# Lodbrok model evaluation
Lodbrok is a neural network using the Keras library which can detect MusicBrainz editors that purely create spam. Often the editors' intent is to improve SEO for other websites.

Lodbrok runs on a pre-processed dataset as described in the `dataset_generation.ipynb` notebook.

## Network layout
![network layout](lodbrok.png)
Lodbrok receives four different inputs which are sub-arrays of the pre-processed input datum.
The website and email inputs have respectively been tokenized to their top 1024 entries and are embedded into 256-dimensional vectors. Meanwhile the user biography input is just reshaped into one 512-dimensional vector, as it is already quasi-embedded.

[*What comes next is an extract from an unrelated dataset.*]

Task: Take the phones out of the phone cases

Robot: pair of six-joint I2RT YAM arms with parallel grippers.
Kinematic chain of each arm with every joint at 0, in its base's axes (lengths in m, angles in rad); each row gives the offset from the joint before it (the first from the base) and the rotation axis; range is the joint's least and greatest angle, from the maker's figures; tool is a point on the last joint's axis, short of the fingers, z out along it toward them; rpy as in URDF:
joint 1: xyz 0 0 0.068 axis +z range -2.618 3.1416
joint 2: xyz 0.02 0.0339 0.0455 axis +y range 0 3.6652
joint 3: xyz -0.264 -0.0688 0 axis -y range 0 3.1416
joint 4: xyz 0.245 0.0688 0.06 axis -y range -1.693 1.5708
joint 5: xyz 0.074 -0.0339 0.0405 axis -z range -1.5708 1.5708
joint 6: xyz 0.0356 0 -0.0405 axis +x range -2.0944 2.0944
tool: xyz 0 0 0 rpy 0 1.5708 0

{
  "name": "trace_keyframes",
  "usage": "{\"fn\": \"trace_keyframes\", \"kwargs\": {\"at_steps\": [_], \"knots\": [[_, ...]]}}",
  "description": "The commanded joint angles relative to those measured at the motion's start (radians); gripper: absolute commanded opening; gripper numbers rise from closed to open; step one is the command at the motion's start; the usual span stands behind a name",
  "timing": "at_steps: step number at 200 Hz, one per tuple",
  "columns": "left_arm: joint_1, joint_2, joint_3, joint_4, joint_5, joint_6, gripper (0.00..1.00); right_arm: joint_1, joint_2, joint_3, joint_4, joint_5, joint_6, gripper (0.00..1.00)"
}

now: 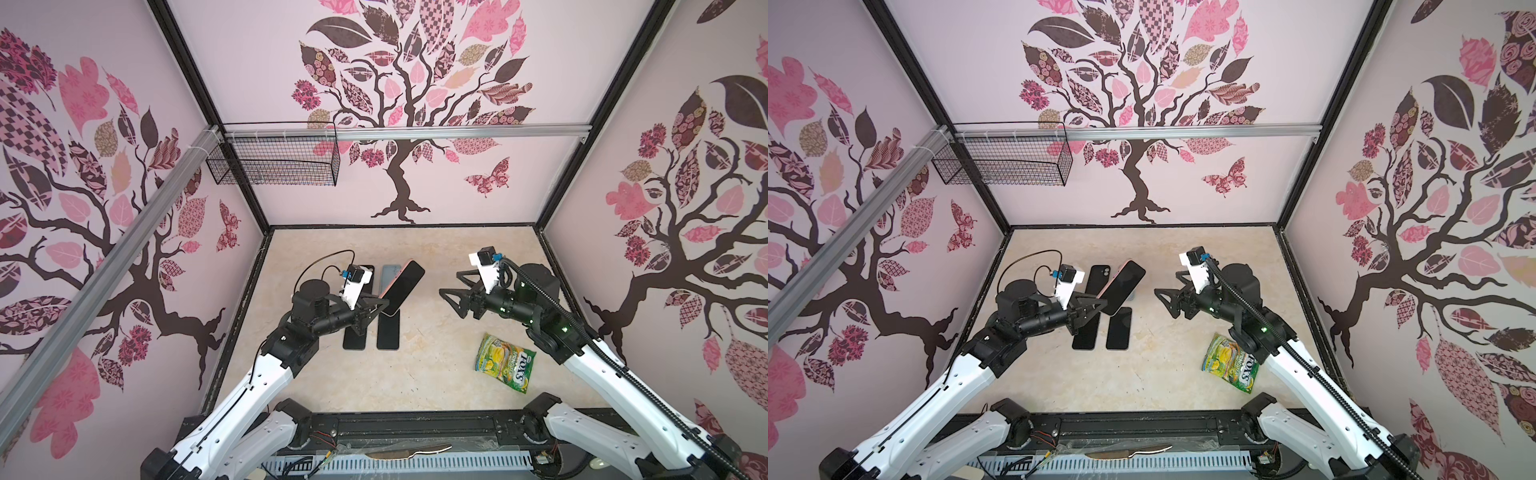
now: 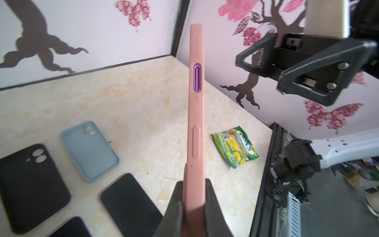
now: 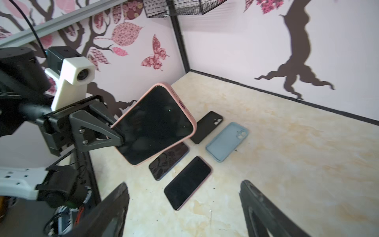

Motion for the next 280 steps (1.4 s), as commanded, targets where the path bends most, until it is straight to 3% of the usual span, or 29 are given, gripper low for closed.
{"fn": "trace_keyframes", "kwargs": {"at_steps": [1, 22, 73, 109, 145, 197, 280], "knots": [[0.003, -0.026, -0.013, 0.125, 0.148, 0.048, 0.00, -0.059, 0.033, 0.051, -0.006, -0.267, 0.046, 0.86], [0.002, -0.019, -0.015, 0.141, 0.218, 0.060, 0.00, -0.106, 0.038, 0.012, 0.171, -0.450, 0.172, 0.86], [0.002, -0.014, -0.023, 0.152, 0.298, 0.081, 0.00, -0.106, 0.056, 0.001, 0.369, -0.605, 0.315, 0.88], [0.003, 0.004, -0.019, 0.158, 0.353, 0.089, 0.00, -0.077, 0.079, 0.049, 0.224, -0.595, 0.205, 0.82], [0.002, 0.010, -0.015, 0.158, 0.385, 0.106, 0.00, -0.034, 0.109, 0.086, 0.178, -0.606, 0.182, 0.78], [0.002, 0.032, 0.004, 0.111, 0.386, 0.142, 0.00, -0.022, 0.141, 0.066, 0.332, -0.651, 0.351, 0.65], [0.001, 0.031, 0.007, 0.126, 0.399, 0.138, 0.00, 0.010, 0.167, 0.047, 0.310, -0.652, 0.358, 0.60]]}}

All three inputs are then passed into LSTMs where the bio-LSTM has an output twice as large as the others.

The outputs of the LSTMS are then concatenated with the other inputs (area set, non-zero privs, bio length, etc.) and passed into a stack of two fully-connected layers with 64 neurons and 50% dropout each.

The output layer consists of two neurons that represent the classification confidence for each category (spam and non-spam) and are activated using softmax so that their sum will always be one.

## Evaluation on different datasets

In [2]:
import sys
sys.path.append("..")

import keras
from utils.evaluation import evaluate, print_stats

ModuleNotFoundError: No module named 'keras'

### Accuracy on evaluation dataset
500 spam non-spam entries each which the model has never seen before.

In [3]:
eval = evaluate("snapshots/lodbrok-2020-04-03T00/00/53.701711.h5py", "spambrainz_dataset.pickle")
print_stats(eval)

NameError: name 'evaluate' is not defined

### Accuracy on entire spam dataset
About 150.000 spam editors, 5.000 of which the model has been trained on.

In [3]:
spam = evaluate("snapshots/lodbrok-2018-08-08T17:10:00.403928.h5py", "../SENSITIVE/spambrainz_dataset_spam.pickle")
print_stats(spam)

Accuracy: 0.999, T1 error: 0.000, T2 error: 0.001

Confidence: Avg. 0.997, Min. 0.000, Max. 1.000, Standard dev. 0.034


### Accuracy on entire non-spam dataset
Around 8.000 editors, 5.000 of which the model has been trained on.

In [4]:
nonspam = evaluate("snapshots/lodbrok-2018-08-08T17:10:00.403928.h5py", "../SENSITIVE/spambrainz_dataset_nonspam.pickle")
print_stats(nonspam)

Accuracy: 0.998, T1 error: 0.002, T2 error: 0.000

Confidence: Avg. 0.998, Min. 0.003, Max. 1.000, Standard dev. 0.037


In summary the Lodbrok model achieves a very high spam detection rate while simultaneously maintaining a low false positive rate. Data falsely classified by the model should be further examined to determine whether it really is part of the right dataset or whether there is a deficit of a certain type of data.

In the authors opinion, Lodbrok is ready for usage in production.